|Year : 2018 | Volume
| Issue : 2 | Page : 96-98
Labor analgesia with intradermal sterile water block in a patient with dilated cardiomyopathy
Nitin Choudhary, Kirti Nath Saxena, Bharti Wadhwa
Department of Anaesthesiology and Intensive Care, Maulana Azad Medical College, New Delhi, India
|Date of Web Publication||3-Oct-2018|
Dr. Nitin Choudhary
Flat No.-F/2, Plot No.-853, Vaishali Sector-5, Ghaziabad - 201 010, Uttar Pradesh
Source of Support: None, Conflict of Interest: None
Epidural analgesia is the gold standard for providing labor analgesia, but an obstetric anesthesiologist should be well versed with many other non-pharmacological modalities of pain management. The present case highlights the importance of non-pharmacological methods of labor analgesia that might be the only options available in certain subset of patients to provide adequate labor analgesia.
Keywords: Dilated cardiomyopathy, intradermal sterile water block, labor analgesia
|How to cite this article:|
Choudhary N, Saxena KN, Wadhwa B. Labor analgesia with intradermal sterile water block in a patient with dilated cardiomyopathy. J Obstet Anaesth Crit Care 2018;8:96-8
|How to cite this URL:|
Choudhary N, Saxena KN, Wadhwa B. Labor analgesia with intradermal sterile water block in a patient with dilated cardiomyopathy. J Obstet Anaesth Crit Care [serial online] 2018 [cited 2019 May 20];8:96-8. Available from: http://www.joacc.com/text.asp?2018/8/2/96/242621
| Introduction|| |
Central neuraxial blockade remains the gold standard for providing labor analgesia, but it has certain drawbacks. Non-pharmacological methods are not routinely used modalities of labor analgesia, but an obstetric anesthesiologist should have equal knowledge and expertise in them as they may prove boon in patients where central neuraxial blockade is contraindicated. Non-pharmacological methods are safer with no definite contraindication for their use in labor analgesia.

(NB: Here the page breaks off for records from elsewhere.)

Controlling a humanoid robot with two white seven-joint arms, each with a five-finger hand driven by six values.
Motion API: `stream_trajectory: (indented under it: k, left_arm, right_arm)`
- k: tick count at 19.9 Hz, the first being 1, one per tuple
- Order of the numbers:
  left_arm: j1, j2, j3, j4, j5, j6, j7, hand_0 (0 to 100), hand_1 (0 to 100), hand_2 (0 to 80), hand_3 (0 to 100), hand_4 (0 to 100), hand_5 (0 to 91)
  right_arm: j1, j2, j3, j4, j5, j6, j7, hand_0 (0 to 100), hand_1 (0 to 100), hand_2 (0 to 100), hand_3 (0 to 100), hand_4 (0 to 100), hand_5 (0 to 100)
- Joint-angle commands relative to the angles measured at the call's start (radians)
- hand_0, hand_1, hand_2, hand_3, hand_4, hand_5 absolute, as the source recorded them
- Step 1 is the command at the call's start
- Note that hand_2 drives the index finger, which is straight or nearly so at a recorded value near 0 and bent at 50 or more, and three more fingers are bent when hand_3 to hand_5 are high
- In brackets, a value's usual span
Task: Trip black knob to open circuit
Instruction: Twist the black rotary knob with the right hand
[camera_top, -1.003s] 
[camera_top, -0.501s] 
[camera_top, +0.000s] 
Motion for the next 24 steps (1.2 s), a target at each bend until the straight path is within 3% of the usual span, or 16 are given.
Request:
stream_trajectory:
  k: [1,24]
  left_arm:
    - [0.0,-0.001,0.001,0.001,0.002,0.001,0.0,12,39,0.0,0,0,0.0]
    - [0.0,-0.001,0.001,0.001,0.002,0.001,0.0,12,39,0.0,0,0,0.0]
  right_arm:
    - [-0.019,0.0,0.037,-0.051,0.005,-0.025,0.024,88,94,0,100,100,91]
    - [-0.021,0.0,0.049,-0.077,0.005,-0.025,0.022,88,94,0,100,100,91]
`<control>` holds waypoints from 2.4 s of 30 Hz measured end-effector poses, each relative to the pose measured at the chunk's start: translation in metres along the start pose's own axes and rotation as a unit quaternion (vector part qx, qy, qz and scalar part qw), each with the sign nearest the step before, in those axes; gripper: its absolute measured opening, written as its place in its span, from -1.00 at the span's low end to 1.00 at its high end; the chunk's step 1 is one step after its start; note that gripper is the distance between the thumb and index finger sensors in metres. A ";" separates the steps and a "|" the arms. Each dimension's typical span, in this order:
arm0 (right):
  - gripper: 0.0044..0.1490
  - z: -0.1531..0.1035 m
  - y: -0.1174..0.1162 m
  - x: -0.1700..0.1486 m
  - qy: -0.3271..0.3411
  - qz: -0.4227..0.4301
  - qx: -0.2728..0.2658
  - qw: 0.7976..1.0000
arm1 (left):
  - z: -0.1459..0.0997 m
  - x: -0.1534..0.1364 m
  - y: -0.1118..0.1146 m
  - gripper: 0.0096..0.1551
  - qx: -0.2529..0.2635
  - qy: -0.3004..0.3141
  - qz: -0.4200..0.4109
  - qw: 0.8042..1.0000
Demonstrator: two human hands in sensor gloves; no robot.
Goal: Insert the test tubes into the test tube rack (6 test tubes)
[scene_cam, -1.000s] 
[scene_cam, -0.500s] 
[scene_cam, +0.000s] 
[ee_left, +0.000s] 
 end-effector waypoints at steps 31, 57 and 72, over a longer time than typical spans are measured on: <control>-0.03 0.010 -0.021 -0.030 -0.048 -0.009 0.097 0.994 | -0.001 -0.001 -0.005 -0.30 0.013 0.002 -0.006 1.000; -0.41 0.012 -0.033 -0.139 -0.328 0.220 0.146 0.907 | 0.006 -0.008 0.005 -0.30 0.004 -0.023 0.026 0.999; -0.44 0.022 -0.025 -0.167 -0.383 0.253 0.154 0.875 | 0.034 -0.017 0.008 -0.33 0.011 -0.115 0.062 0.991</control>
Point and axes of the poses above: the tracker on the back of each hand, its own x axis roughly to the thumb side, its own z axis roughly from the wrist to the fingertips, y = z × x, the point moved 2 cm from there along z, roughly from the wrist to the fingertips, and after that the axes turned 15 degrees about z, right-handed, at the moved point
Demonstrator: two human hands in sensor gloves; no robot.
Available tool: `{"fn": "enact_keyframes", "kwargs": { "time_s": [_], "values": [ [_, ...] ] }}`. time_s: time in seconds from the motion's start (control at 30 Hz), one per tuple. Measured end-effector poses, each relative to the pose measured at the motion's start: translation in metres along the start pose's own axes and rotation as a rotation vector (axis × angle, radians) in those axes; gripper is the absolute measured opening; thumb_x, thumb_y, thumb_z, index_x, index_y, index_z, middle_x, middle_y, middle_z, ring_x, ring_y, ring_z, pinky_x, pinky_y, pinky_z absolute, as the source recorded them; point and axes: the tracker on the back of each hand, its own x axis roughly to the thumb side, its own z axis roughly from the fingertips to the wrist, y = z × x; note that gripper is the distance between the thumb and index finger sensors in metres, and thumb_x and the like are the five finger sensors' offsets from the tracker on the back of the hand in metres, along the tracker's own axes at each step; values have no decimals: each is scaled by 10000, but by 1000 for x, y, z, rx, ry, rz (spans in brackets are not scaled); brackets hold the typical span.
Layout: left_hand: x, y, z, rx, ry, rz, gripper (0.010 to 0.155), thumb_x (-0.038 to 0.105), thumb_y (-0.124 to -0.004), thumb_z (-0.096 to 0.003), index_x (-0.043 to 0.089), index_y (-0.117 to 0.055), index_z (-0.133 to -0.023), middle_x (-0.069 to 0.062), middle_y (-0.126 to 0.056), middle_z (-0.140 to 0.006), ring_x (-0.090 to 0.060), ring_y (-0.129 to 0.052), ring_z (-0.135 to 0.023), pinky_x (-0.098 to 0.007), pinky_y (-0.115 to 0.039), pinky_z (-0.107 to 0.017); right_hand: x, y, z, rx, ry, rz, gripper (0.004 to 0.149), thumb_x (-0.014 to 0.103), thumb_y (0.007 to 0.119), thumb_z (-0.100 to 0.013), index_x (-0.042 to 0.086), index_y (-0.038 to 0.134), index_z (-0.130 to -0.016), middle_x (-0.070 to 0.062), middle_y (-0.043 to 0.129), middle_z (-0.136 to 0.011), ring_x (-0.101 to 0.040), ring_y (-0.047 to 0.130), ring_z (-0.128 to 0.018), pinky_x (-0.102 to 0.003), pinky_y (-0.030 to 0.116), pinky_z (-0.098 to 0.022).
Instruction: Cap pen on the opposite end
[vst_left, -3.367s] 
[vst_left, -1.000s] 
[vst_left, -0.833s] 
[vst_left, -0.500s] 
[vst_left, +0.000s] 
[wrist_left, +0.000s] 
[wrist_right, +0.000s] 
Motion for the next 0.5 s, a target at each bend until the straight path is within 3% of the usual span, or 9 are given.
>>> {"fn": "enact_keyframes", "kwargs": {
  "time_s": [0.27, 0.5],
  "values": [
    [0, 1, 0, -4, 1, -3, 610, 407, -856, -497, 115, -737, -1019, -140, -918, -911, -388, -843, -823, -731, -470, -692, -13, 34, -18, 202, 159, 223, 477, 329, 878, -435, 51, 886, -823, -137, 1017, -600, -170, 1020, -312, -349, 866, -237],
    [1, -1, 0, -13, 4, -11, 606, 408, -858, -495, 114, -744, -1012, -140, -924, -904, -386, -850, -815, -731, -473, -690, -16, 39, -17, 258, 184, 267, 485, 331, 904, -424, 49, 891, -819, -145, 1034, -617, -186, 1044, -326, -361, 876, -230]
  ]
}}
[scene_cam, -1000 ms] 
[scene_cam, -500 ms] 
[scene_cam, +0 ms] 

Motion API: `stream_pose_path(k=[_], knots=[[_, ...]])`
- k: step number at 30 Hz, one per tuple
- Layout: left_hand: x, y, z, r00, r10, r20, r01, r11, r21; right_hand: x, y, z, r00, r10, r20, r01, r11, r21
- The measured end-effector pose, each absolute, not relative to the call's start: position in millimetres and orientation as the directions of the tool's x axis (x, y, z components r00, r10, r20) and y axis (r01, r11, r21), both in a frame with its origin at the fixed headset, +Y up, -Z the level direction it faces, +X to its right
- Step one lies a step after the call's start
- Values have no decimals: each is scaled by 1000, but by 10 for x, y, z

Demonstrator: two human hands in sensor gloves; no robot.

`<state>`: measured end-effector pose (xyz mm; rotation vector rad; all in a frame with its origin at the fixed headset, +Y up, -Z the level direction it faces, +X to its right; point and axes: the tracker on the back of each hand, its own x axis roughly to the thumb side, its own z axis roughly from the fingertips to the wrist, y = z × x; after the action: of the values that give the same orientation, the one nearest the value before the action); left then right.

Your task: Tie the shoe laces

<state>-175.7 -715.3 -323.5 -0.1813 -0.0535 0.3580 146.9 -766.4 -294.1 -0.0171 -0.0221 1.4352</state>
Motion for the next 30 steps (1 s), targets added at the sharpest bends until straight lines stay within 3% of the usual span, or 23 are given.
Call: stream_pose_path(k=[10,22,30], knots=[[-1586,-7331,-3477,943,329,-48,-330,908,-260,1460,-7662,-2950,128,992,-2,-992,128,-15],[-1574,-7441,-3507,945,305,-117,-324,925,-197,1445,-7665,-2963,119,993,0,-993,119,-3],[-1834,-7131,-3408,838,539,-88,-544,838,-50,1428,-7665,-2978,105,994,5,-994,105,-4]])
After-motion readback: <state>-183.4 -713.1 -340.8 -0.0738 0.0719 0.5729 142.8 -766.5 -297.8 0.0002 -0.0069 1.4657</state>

We discuss the case of a diabetic parturient with dilated cardiomyopathy and undiagnosed neuropathy; planned for labor analgesia. This case report lays emphasis on the non-pharmacological methods of labor analgesia especially intradermal sterile water injection as an effective tool for pain management in conditions where conventional epidural analgesia may not be practiced.
| Case Report|| |
33-year-old multigravida, 75 kg, body mass index 29.1 kg/m2, with history of 9 months amenorrhoea presented for preanesthetic check-up for labor analgesia. She was found to be a known case of dilated cardiomyopathy which was diagnosed during 7th month of pregnancy when she had presented to the antenatal clinic with complains of cough with expectoration and difficulty in breathing. Patient was a known diabetic since 8–9 years (diagnosed during last pregnancy) on oral hypoglycaemic agents. She also had loss of sensations over the anterior aspect of right thigh since 2 years. On physical examination of chest, she had bilateral rhonchi and pansystolic murmur. The rhonchi were ascribed to lower respiratory tract infection for which she was receiving treatment. Neurological examination revealed loss of sensations over the anterior aspect of right thigh with absent bilateral ankle jerk and absent right knee jerk. Neurology opinion was taken for the same, and the patient was advised magnetic resonance imaging (MRI) of the lumbar sacral region and nerve conduction velocity test. Because the neurological symptoms were neither acute in onset nor had worsened during the pregnancy, neurologist advised that MRI could be done after the patient had delivered. At the time of assessment, the medications that the patient was on were furosemide 20 mg twice a day, digoxin 0.125 mg once daily, metformin 1 gm twice daily, and carvidelol 3.125 mg once a day orally. Electrocardiogram showed sinus bradycardia. Echocardiography (ECHO) was suggestive of dilated cardiomyopathy, ejection fraction 25–30%, severe ventricular septal defect, moderate mitral regurgitation, and moderate tricuspid regurgitation. Glycosylated hemoglobin was 8.7%, while other hematological investigations were within normal limits. Patient was given ASA III physical status. At the time of preanesthetic check up, patient was counseled regarding the various modalities of pain management available in the institution and considering the risks, benefits, and comorbidities; the entire plan of labor analgesia was formulated. She was educated about intradermal sterile water block and visual analogue scale (VAS).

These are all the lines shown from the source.